[Extracted records]
__________

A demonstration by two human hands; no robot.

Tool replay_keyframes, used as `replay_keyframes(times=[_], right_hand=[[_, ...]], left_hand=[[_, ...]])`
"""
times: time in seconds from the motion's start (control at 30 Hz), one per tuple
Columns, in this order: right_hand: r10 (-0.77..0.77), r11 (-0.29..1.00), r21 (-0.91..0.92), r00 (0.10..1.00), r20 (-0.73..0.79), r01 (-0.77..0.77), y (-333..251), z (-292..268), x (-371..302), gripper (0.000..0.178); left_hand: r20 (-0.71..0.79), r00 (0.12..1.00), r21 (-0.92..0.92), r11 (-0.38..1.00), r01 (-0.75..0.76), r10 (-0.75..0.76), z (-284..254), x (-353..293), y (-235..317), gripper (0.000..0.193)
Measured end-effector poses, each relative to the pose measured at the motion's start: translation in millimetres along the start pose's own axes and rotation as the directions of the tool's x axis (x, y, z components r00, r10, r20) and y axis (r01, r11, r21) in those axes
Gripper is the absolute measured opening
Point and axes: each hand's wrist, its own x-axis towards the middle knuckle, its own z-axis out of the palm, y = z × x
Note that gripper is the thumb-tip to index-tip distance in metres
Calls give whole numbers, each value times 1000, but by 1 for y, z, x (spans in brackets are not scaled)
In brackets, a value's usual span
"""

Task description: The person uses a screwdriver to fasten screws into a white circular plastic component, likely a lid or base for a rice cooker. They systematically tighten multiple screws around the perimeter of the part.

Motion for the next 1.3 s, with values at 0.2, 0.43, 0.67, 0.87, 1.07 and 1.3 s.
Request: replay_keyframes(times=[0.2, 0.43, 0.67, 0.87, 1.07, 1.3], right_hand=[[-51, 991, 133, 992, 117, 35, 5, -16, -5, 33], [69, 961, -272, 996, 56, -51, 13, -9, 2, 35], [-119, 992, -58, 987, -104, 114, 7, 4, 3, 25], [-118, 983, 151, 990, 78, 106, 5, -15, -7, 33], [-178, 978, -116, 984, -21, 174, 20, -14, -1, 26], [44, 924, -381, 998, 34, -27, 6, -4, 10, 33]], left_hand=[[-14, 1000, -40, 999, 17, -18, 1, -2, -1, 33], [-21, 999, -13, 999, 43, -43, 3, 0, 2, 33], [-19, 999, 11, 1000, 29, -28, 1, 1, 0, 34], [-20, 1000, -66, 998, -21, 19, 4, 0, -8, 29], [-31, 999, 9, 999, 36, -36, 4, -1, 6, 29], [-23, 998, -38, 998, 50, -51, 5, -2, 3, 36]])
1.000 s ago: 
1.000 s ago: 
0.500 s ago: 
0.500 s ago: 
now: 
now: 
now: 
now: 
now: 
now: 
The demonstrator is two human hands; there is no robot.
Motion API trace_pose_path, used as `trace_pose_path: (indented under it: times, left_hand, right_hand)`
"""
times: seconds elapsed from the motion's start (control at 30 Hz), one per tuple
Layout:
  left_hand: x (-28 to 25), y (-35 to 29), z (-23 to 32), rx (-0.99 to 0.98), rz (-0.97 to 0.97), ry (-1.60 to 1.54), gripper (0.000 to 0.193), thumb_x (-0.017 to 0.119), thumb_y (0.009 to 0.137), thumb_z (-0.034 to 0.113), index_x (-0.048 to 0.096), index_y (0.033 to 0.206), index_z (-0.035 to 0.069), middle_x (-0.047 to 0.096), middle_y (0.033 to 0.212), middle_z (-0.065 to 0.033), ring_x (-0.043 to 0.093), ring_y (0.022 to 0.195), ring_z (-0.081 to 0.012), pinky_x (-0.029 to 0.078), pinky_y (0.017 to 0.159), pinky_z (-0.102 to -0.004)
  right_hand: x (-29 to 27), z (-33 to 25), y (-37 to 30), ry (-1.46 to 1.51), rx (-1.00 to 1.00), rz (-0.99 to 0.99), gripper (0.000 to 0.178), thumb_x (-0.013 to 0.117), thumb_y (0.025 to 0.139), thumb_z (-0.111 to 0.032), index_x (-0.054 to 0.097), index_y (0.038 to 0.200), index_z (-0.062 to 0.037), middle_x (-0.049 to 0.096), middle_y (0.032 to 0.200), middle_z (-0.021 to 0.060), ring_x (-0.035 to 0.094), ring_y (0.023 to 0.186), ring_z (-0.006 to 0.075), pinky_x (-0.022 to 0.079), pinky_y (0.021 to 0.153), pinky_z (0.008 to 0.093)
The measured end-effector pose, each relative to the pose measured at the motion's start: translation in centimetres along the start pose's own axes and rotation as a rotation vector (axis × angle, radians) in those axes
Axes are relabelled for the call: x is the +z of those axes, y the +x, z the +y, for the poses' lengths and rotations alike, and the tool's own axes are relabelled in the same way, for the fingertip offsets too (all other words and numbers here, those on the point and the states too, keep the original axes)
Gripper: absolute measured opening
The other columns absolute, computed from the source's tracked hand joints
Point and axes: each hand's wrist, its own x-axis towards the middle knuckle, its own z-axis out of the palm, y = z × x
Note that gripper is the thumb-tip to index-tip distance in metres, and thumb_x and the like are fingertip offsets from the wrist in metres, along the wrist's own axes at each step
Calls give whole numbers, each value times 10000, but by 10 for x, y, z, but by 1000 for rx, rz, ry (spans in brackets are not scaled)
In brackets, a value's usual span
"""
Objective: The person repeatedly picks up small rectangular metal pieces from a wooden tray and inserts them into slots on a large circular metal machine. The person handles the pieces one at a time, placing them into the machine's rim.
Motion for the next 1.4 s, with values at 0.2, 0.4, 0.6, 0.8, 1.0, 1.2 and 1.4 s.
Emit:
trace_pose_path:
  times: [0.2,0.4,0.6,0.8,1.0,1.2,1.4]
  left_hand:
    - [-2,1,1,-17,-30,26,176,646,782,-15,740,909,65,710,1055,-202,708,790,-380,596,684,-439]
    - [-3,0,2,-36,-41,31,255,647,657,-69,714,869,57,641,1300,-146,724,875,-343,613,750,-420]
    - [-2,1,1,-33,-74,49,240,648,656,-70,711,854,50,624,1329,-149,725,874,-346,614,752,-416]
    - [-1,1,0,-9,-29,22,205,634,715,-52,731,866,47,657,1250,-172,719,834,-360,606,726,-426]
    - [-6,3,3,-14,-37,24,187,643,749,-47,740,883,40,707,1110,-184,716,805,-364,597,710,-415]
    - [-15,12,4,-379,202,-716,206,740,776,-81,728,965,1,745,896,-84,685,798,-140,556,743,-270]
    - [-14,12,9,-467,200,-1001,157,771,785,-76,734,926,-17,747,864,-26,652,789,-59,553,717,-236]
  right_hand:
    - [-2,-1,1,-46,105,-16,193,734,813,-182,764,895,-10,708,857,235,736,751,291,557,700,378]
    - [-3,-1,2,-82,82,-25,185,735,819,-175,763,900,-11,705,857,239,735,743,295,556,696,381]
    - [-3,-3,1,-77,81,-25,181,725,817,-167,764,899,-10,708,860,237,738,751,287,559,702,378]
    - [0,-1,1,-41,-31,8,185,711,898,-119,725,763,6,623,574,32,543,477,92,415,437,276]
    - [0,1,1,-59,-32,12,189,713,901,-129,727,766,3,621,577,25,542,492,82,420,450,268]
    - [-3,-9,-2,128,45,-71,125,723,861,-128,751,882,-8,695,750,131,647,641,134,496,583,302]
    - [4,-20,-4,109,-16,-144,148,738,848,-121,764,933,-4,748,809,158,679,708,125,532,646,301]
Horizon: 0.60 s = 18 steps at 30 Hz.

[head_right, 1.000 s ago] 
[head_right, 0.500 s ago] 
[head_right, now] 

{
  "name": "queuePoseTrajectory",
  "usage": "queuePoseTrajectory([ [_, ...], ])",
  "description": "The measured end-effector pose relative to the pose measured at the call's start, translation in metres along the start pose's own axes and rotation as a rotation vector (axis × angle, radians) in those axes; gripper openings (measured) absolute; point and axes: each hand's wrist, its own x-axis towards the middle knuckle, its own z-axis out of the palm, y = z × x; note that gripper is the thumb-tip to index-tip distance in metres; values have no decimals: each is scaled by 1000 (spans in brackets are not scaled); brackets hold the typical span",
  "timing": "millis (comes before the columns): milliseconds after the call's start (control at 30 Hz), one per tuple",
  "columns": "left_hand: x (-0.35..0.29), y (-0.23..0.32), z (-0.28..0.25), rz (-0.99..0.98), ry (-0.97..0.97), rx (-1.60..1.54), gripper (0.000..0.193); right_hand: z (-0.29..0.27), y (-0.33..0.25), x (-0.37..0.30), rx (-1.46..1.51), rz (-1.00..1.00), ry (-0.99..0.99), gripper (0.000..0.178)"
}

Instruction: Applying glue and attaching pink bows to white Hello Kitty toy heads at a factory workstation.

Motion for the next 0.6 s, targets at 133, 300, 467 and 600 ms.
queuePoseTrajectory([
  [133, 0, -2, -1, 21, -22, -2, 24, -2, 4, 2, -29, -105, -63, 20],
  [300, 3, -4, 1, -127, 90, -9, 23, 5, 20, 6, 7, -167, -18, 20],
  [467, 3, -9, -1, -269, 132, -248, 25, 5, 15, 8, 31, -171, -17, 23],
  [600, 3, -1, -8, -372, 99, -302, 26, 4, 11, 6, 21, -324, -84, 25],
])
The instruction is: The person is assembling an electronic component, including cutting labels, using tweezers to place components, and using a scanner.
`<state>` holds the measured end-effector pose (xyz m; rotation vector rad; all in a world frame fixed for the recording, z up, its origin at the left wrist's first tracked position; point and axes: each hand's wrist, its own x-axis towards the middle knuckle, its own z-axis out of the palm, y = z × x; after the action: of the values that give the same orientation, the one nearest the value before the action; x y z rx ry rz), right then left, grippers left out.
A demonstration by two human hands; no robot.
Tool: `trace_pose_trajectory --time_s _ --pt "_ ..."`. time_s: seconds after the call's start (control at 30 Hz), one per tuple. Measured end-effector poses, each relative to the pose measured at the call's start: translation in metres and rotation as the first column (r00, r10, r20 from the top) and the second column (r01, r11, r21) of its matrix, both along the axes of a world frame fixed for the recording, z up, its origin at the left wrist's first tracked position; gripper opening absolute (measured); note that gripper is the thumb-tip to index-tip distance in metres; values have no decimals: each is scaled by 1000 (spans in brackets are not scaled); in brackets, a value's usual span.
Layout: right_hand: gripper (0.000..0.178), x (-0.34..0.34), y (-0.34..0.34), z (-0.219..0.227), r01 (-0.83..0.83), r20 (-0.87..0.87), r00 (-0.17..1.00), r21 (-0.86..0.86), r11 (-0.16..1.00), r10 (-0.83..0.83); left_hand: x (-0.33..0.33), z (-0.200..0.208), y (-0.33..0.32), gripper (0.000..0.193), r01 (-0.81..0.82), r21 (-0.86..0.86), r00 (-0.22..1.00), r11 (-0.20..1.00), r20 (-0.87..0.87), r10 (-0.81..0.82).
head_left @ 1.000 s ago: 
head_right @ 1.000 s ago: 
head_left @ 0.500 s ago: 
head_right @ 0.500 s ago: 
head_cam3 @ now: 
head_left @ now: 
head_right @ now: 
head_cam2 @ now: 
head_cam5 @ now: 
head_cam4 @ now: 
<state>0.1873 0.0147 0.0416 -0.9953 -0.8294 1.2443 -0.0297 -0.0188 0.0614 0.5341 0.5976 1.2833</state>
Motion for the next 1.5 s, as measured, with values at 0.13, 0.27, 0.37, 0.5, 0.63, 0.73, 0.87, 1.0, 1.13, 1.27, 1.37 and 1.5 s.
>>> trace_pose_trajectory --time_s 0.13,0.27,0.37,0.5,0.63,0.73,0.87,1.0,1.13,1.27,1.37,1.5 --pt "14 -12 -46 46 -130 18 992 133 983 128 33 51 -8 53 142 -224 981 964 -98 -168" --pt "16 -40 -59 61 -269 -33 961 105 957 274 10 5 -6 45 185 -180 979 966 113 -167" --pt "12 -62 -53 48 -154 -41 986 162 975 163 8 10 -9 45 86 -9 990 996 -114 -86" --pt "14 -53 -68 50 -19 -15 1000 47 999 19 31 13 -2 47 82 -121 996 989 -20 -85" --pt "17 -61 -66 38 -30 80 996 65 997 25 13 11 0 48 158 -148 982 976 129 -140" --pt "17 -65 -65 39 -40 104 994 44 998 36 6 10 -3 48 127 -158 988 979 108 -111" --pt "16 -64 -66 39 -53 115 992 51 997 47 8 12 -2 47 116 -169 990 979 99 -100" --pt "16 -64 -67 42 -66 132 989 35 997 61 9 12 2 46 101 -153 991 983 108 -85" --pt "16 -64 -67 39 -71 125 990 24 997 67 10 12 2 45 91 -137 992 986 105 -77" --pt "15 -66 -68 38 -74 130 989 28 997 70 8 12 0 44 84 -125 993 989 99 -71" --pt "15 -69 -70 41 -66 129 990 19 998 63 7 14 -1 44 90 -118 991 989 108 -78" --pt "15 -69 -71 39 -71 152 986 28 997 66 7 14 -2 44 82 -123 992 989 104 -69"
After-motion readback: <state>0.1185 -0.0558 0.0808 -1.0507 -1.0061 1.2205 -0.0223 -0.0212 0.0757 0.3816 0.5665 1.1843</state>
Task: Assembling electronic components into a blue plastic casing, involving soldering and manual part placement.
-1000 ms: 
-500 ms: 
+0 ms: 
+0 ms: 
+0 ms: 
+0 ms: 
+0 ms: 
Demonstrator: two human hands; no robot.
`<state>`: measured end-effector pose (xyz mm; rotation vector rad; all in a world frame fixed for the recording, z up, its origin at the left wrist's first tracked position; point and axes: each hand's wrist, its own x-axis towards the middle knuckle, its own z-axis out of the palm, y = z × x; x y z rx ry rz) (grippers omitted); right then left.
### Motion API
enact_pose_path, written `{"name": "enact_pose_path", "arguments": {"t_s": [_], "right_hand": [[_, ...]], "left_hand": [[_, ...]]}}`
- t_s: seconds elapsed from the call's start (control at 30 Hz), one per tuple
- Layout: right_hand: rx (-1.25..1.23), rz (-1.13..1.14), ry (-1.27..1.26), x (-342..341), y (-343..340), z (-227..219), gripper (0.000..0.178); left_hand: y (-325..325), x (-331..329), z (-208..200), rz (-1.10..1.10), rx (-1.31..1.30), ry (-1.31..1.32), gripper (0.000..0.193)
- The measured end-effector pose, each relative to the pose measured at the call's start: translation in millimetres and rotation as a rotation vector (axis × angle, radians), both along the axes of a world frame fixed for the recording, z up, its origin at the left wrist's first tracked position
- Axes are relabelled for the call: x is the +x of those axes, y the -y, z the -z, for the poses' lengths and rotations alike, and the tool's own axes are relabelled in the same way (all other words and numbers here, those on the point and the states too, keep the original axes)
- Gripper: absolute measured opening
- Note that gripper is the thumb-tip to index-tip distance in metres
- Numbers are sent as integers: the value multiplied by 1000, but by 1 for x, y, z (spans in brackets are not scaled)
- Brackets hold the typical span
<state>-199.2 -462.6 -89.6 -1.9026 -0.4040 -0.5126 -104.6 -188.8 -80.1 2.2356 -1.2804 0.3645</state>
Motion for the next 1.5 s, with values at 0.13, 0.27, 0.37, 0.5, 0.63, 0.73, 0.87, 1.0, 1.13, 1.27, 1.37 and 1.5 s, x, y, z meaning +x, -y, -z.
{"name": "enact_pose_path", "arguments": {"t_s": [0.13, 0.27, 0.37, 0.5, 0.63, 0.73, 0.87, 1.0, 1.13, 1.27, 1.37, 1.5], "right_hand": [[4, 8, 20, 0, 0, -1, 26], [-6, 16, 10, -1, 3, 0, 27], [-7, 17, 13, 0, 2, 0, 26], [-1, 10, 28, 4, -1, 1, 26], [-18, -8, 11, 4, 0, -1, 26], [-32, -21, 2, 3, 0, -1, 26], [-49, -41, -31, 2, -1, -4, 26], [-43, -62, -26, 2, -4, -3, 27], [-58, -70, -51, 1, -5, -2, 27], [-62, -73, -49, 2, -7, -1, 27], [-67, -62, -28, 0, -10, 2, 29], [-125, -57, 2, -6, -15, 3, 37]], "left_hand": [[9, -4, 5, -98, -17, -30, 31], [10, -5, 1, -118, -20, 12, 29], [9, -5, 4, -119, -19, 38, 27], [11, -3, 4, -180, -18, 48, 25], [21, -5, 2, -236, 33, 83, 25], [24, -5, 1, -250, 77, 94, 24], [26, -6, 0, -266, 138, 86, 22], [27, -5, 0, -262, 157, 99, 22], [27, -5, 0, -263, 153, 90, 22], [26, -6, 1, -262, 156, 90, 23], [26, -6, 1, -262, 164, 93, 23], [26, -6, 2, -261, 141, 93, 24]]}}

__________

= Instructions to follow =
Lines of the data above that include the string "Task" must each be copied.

= Your response =
Task description: The person uses a screwdriver to fasten screws into a white circular plastic component, likely a lid or base for a rice cooker. They systematically tighten multiple screws around the perimeter of the part.
Task: Assembling electronic components into a blue plastic casing, involving soldering and manual part placement.

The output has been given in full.